Two lines of evidence suggest that this 5% figure represents a minimum estimate for the frequency of viral integrations affecting gene activity. First, mice carrying ablations of specific genes frequently appear to be superficially normal, suggesting that gene function can be lost without obvious phenotype (Brandon et al. 1995). The second line of evidence comes from studies using vectors (gene trap vectors, enhancer trap vectors, etc.) that have been designed to allow selection of insertion mutations (Skarnes 1990; Friedrich and Reddy et al. 1991; Soriano 1991; Skarnes et al. 1992). Integration of these vectors within a transcription unit activates a reporter gene (Fig. 16) and prevents proper splicing of the target gene. Approximately 12% of unselected integrations into embryonal stem cells allow splicing events that cause reporter gene activation and host gene inactivation. These cells can be selected and used to regenerate chimeric animals heterozygous for the inserts which can then be tested for an affect by breeding to homozygosity. Approximately 40% of these selected insertions give an overt phenotype when animals are bred to homozygosity (Friedrich and Soriano 1991; von Melchner et al. 1992). Whether the remaining genes are really dispensable or whether the silent insertions represent leaky mutations remains an open question. Nevertheless, this approach represents a significant improvement over standard retroviral insertional mutagenesis protocols for mammalian gene discovery. Mutations in several interesting genes have been identified in this way (Chen et al. 1994; DeGregori et al. 1994), and it is anticipated that this approach will prove a fruitful source of novel genes for developmental studies.

Figure 16. Use of a retroviral promoter trap vector.

Figure 16

Use of a retroviral promoter trap vector. The retroviral vector ROSAβ-geo (Friedrich and Soriano 1991) consists of a reporter gene with a neo gene fused to the 3′end of the lacZ gene, flanked by splice acceptor and polyadenylation signals (more...)

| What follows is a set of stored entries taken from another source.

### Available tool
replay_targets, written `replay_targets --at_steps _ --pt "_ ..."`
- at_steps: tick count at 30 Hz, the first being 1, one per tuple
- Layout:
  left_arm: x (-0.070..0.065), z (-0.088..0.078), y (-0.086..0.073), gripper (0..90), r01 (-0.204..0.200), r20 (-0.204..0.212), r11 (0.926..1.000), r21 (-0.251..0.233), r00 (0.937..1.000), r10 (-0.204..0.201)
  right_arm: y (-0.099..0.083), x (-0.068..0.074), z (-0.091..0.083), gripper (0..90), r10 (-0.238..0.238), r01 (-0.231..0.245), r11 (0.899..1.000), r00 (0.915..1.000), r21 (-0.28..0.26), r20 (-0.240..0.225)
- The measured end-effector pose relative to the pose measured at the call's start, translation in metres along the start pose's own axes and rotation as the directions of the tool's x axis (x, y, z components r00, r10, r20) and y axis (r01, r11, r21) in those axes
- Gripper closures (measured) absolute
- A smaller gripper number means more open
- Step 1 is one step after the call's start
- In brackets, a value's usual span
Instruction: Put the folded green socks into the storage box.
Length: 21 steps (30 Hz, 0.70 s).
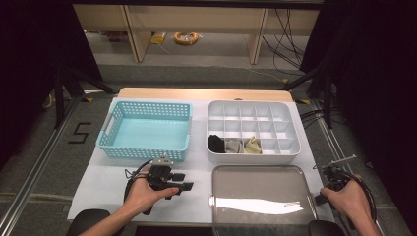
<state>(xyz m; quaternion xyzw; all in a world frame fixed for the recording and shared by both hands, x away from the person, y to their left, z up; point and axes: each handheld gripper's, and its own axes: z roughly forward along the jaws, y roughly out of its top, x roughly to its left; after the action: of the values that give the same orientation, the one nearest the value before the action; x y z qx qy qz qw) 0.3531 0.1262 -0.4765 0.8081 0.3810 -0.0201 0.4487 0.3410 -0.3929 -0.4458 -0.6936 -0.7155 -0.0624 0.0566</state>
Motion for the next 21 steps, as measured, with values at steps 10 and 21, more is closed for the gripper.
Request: replay_targets --at_steps 10,21 --pt "0.000 0.000 -0.002 46.3 0.030 -0.015 0.9994 0.018 0.9994 -0.030 -0.002 0.011 0.010 90.0 -0.102 0.101 0.994 0.9948 -0.051 -0.004" --pt "0.001 -0.002 -0.006 44.1 0.084 -0.030 0.9955 0.042 0.9961 -0.083 0.000 0.031 0.010 90.0 -0.048 0.048 0.999 0.9986 -0.009 -0.024"
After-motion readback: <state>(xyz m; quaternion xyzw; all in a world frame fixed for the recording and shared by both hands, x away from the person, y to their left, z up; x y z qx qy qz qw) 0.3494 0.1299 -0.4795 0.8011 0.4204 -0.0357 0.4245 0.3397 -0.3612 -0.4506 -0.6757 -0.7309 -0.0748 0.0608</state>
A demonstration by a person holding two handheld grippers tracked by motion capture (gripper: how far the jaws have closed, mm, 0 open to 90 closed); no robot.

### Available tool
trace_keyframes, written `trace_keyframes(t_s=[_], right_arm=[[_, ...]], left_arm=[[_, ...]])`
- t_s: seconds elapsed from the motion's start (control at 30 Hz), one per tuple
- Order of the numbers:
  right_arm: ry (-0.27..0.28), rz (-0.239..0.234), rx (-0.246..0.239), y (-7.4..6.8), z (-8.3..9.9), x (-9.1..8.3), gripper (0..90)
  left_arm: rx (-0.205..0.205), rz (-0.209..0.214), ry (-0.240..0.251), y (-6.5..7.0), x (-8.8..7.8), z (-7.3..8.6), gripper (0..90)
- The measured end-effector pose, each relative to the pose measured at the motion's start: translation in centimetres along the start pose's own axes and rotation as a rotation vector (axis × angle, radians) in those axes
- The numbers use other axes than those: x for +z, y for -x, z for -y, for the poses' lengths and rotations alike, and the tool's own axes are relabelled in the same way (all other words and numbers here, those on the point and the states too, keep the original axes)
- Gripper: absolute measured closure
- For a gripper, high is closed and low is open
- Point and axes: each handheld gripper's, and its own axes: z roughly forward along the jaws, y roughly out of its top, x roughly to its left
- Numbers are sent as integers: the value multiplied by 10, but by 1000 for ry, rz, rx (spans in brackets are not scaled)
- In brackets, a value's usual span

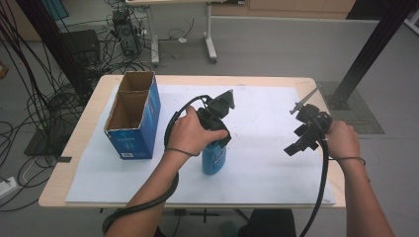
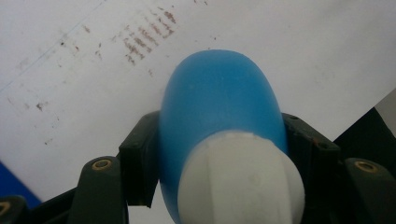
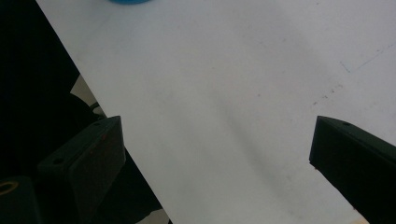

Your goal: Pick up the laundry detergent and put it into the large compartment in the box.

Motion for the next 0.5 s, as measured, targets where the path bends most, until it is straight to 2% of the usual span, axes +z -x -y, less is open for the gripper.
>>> trace_keyframes(t_s=[0.5], right_arm=[[0,-5,1,-1,-1,1,32]], left_arm=[[-2,-2,-3,1,0,0,371]])
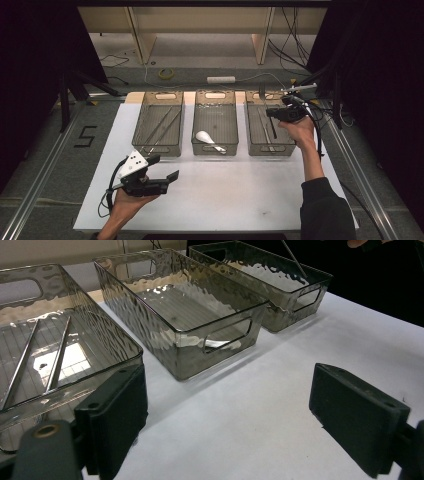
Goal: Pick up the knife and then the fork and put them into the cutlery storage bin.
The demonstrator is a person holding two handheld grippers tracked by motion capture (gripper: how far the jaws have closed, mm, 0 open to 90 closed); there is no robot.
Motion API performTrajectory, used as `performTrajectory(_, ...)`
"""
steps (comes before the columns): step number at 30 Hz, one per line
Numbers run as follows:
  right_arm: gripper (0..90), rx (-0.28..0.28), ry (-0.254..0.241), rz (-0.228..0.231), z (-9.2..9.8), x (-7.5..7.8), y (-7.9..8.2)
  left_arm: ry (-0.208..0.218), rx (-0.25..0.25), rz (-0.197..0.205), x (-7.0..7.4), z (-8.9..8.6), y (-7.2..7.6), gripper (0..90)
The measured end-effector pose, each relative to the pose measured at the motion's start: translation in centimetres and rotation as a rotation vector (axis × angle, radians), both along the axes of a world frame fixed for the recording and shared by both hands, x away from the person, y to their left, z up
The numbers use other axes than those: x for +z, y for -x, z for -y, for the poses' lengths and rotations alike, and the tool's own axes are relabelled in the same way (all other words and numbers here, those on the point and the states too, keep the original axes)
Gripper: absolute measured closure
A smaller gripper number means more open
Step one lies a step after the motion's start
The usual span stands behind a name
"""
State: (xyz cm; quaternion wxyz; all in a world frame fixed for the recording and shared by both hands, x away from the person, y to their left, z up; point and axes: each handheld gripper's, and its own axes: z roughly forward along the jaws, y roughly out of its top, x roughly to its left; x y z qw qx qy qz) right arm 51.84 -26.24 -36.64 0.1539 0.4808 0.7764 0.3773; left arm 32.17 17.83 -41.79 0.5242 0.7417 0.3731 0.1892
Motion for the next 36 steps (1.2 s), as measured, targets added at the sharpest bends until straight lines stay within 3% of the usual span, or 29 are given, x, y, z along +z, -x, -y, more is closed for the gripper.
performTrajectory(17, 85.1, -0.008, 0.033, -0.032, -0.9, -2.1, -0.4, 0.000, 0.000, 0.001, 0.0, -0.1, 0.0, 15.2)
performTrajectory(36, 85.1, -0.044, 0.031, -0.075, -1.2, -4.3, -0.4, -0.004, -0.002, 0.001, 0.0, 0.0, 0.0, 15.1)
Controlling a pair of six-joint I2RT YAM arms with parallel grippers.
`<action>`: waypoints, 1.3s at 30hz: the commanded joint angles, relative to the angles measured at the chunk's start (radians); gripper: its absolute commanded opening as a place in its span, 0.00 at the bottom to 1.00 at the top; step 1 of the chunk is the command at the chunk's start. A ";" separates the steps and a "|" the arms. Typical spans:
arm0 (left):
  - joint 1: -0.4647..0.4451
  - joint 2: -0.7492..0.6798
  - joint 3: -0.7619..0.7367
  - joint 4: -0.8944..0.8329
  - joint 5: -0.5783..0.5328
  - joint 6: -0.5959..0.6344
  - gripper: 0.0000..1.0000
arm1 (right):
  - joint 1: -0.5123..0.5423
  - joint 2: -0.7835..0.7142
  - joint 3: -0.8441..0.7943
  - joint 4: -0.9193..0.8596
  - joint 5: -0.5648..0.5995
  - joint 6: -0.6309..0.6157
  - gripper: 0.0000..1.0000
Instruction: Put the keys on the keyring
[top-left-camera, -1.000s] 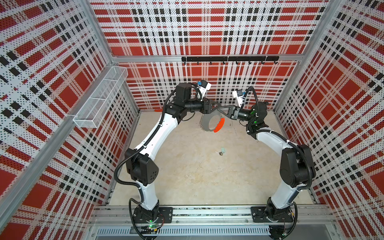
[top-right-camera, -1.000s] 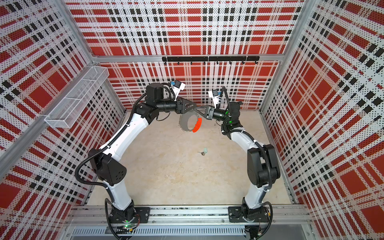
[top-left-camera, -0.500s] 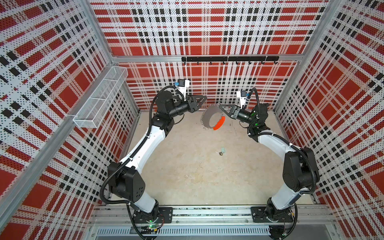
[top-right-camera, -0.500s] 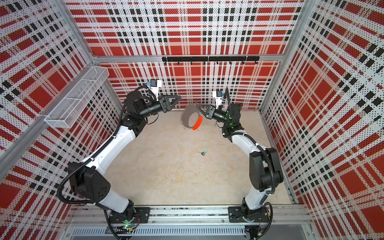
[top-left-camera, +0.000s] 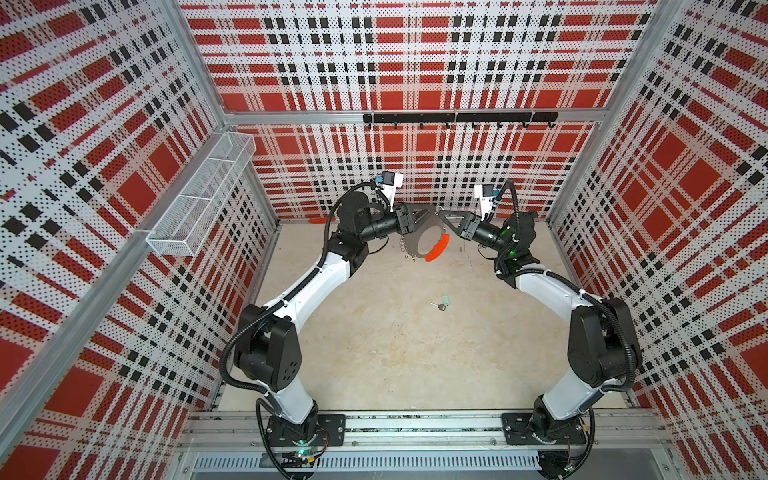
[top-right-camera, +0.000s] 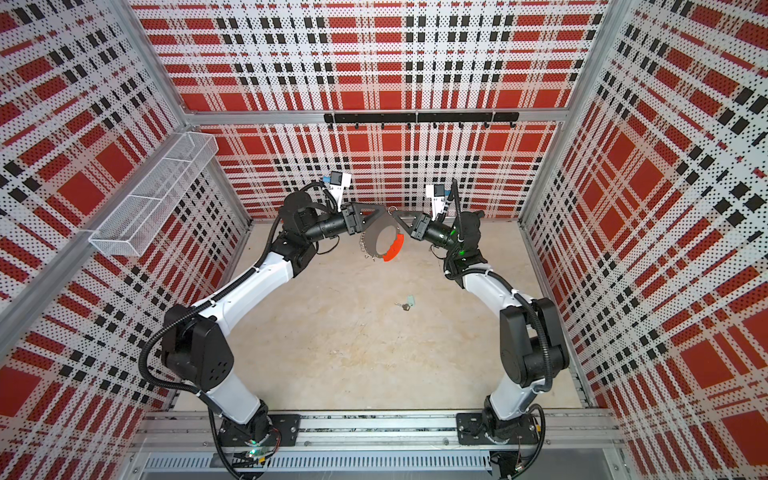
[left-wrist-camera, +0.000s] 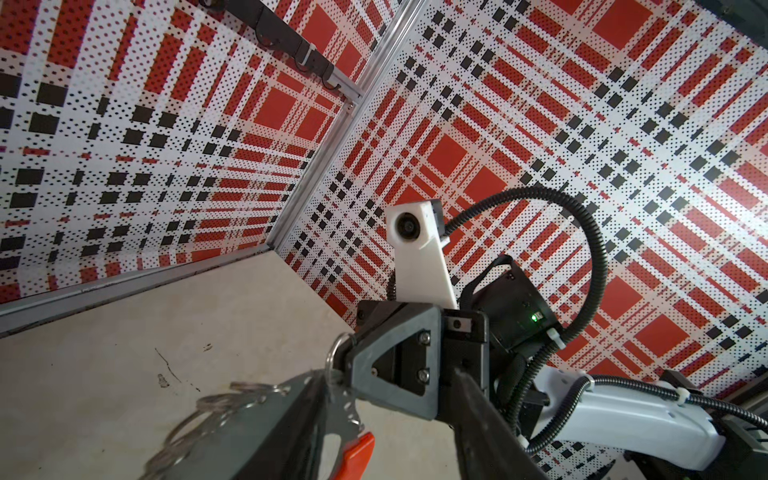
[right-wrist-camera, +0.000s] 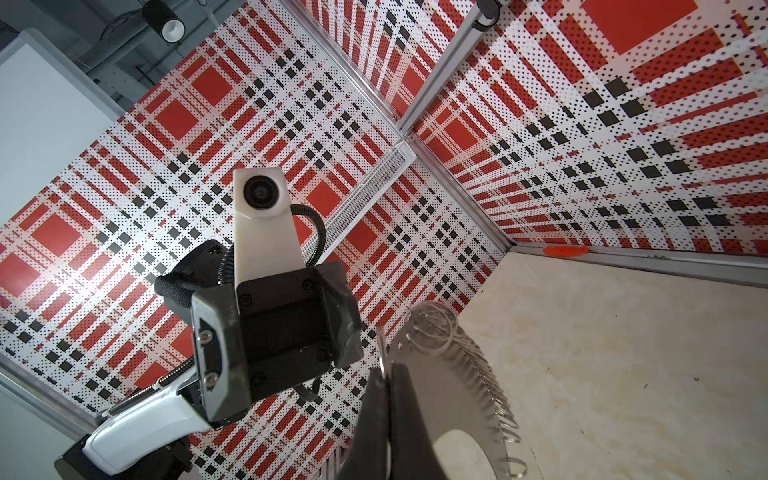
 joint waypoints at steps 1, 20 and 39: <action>-0.003 0.015 0.023 0.035 0.018 0.001 0.55 | 0.010 -0.043 0.006 0.057 -0.001 0.004 0.00; -0.027 0.070 0.059 0.042 0.056 -0.015 0.53 | 0.025 -0.028 0.054 -0.010 -0.013 -0.051 0.00; -0.032 0.101 0.079 0.043 0.116 -0.027 0.31 | 0.032 0.013 0.109 -0.041 -0.047 -0.026 0.02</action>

Insertional Alteration of Host Gene Expression by Retrotransposons

Insertional inactivation by retrotransposons is a common phenomenon that can result from insertion into coding regions, with the production of a truncated protein. In addition, many retrotransposons contain terminators that interfere with expression of the target gene at the transcriptional or translational levels. Finally, insertions within promoter regions can disturb the spacing between normal promoter elements to eliminate or severely reduce gene expression.

Retrotransposons can insert into promoter, 5′UTR, intronic, or 3′UTR regions of target genes, with wide-ranging effects. Some of the more interesting effects on gene expression result from the activation of target gene expression mediated by cis elements that bind host-cell factors important for gene expression within the transposon. These are analogous to the steroid-response elements in MMTV that can activate oncogene expression in a hormone-dependent manner. Well-studied examples include the yeast Ty1 and Ty2 elements, which contain sequences adjacent to the 5′LTR that activate adjacent gene expression in a manner that depends on the yeast mating type. Activation is observed in mating-proficient yeast but not in MAT a/α diploid yeast (for review, see Boeke and Sandmeyer 1991). One well-studied example from Drosophila is the gypsy element, which has been shown to mediate adjacent gene expression via the Su(Hw) protein. This regulation is mediated by binding sites for this host protein near the 5′end of the gypsy element. Binding of the Su(Hw) protein to these sequences appears to “insulate” the target gene downstream from the gypsy element from the action of enhancers located far upstream (Geyer and Corces 1992).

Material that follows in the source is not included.